Organizations often struggle with timely access to internal information, especially when employees need quick answers to domain-specific questions. In many companies, Go-to-Market (GTM) teams—including sales, marketing, and customer success—frequently rely on the product team to clarify product details, technical specifications, or feature-related queries. However, due to the product team's workload and competing priorities, responses can be delayed, slowing down the GTM teams' workflows and reducing their overall efficiency.
The goal is to build an intelligent, chat-based AI assistant that is trained on internal company datasets such as product documentation, wikis, knowledge bases, and training manuals. This AI chatbot should enable employees to instantly access accurate information and get their queries resolved in real time without human intervention.
In addition, the company wants to provide a similar experience to external users—such as customers, prospects, and partners—by training the AI model on publicly available website data (e.g., FAQs, product pages, support documentation). The chatbot will be exposed over a public URL, allowing users to ask questions and receive immediate, reliable answers, thus improving customer engagement and reducing support ticket volume.
To address the challenge of enabling real-time, accurate responses to user queries based on internal company datasets, we implemented a multi-layered AI solution that prioritized data security, scalability, and precision.

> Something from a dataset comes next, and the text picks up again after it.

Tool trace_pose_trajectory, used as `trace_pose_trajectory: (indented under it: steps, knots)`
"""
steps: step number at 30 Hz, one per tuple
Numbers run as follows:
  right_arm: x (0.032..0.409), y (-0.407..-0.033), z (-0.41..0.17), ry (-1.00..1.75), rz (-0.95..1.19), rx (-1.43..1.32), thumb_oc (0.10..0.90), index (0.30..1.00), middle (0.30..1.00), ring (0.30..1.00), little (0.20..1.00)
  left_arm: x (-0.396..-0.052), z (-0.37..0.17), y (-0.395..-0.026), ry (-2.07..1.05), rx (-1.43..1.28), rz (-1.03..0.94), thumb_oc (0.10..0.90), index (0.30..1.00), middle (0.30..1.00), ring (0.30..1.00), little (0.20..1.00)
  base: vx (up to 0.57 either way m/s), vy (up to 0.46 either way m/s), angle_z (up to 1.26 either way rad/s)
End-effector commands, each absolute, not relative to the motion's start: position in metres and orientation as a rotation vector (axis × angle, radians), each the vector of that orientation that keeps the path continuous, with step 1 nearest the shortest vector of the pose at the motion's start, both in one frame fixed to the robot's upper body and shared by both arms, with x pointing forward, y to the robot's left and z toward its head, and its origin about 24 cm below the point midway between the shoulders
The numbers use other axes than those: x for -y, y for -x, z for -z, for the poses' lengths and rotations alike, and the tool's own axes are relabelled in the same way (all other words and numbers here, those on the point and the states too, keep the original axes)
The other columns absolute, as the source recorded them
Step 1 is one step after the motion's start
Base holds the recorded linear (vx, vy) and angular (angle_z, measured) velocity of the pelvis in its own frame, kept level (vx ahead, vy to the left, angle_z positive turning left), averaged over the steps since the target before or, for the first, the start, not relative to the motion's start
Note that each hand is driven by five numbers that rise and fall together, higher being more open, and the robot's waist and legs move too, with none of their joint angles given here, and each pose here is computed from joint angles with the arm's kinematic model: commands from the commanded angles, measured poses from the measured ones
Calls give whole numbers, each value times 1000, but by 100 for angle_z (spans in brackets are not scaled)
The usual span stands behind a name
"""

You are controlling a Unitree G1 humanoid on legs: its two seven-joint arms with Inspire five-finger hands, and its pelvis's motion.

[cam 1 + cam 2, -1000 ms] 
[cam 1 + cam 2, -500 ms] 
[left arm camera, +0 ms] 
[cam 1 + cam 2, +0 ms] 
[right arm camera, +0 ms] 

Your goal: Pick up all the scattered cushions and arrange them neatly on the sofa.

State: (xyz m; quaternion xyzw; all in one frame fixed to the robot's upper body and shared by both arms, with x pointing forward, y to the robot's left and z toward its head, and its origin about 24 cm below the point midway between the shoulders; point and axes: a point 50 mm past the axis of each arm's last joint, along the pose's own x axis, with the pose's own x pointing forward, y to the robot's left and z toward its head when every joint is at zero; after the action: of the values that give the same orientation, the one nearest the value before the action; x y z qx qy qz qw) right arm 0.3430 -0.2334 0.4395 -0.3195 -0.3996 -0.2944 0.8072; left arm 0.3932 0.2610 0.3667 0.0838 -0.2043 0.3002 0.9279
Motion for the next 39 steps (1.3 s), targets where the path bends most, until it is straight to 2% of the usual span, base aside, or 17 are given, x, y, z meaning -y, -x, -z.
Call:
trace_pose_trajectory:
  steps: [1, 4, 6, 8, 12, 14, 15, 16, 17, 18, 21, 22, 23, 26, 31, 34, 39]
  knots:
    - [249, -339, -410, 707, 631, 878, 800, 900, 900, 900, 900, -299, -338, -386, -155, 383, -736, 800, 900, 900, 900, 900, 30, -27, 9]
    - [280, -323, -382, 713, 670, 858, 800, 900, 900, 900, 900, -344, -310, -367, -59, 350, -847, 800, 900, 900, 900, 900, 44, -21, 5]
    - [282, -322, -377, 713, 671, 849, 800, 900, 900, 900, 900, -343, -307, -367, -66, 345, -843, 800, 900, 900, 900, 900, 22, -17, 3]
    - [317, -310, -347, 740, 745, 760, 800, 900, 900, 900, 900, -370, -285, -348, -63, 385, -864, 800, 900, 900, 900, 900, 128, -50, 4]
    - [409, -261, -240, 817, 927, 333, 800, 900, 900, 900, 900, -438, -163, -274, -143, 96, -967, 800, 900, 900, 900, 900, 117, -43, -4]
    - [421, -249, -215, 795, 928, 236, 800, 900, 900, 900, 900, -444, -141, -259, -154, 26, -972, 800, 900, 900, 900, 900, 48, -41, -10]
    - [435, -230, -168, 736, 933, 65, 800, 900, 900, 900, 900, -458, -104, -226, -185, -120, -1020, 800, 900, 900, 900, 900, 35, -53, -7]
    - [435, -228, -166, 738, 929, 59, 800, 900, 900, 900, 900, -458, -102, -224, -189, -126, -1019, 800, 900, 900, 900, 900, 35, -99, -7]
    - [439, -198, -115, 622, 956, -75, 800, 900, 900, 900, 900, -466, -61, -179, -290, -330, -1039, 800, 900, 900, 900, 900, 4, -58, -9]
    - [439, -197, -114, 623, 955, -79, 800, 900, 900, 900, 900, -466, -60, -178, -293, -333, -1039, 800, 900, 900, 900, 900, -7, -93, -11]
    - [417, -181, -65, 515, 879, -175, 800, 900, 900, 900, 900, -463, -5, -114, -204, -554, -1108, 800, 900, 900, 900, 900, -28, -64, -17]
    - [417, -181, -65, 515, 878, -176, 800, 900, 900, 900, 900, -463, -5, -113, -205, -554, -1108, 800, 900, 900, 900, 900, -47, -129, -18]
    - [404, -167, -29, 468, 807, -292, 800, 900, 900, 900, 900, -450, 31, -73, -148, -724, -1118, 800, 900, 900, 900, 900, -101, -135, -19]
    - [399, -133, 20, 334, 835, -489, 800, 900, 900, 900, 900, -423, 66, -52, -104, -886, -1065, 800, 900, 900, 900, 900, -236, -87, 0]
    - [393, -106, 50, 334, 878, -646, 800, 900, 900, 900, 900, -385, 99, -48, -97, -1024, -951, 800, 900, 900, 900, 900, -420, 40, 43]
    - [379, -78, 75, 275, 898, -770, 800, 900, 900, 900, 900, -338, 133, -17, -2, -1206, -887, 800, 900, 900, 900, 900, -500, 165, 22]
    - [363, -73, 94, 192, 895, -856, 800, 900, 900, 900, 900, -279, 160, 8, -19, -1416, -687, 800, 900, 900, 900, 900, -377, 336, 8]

We began by selecting a high-performing open-source large language model (LLM) as the base for our solution. Before fine-tuning, we performed a comprehensive data preprocessing step that included anonymization and the removal of Personally Identifiable Information (PII) from all internal documents. This was crucial not only for ensuring compliance with data privacy regulations but also for maintaining the confidentiality of sensitive organizational information.
The fine-tuning process was then carried out using the cleaned dataset, which consisted of product documentation, internal wikis, playbooks, training material, and other proprietary knowledge sources. By customizing the model with this internal context, we enabled it to understand domain-specific terminology and respond accurately to company-specific queries.
Given the extensive volume of internal documentation, it was not feasible to fit the entire knowledge base into the model's prompt context window. To address this, we implemented a Retrieval-Augmented Generation (RAG) architecture on top of the fine-tuned model.
RAG allowed the system to dynamically retrieve relevant pieces of information from a pre-indexed document store in real time, based on the user's query. These relevant document snippets were then appended to the user query as context before being passed to the model for inference. This approach significantly enhanced the accuracy and relevance of the responses, especially for complex or nuanced questions.
To meet the client's stringent security and compliance requirements, the entire AI model deployment was hosted within their private cloud infrastructure. Specifically, the model was deployed on a dedicated GPU-enabled instance within the client's secure cloud environment, ensuring that sensitive data and model inferences remained entirely within their controlled perimeter.
The document embeddings used for retrieval in the RAG system were stored in a vector database built on Amazon OpenSearch Service, which was already part of the client's AWS environment. This ensured that all vector search operations occurred within the same secure cloud infrastructure and no data was transmitted to external servers or third-party platforms. The use of OpenSearch also allowed for seamless scalability, high availability, and low-latency retrievals.
To further improve the quality of the retrieved documents and ensure that the most relevant information was presented to the AI model, we integrated Cohere's Re-Ranker via AWS Bedrock. The re-ranker scored and sorted the retrieved chunks based on semantic relevance to the user query. This re-ranking mechanism played a critical role in handling complex queries with high accuracy, ensuring that the AI model always received the most pertinent information for response generation.
As with any enterprise-grade AI deployment, building the Infoly AI Chatbot involved navigating several technical, operational, and infrastructural challenges. Below is a breakdown of the key challenges we encountered and the strategies we used to overcome them:
Ensuring high accuracy in responses was critical to the chatbot's adoption and effectiveness, especially for internal GTM teams relying on precise, domain-specific information.
Achieving high throughput with minimal latency was a key challenge, especially given the real-time expectations of internal users.
Making the AI chatbot easily accessible to both internal and external users required seamless integration with various platforms and user touchpoints.
Keeping the chatbot updated with the latest internal and external information was vital for maintaining trust and usefulness.
One of the most critical risks in deploying LLMs is hallucination—where the model generates information that is not grounded in actual source data.
As a result of these measures, the system achieved over 98% accuracy on evaluation queries, with hallucination rates reduced to negligible levels.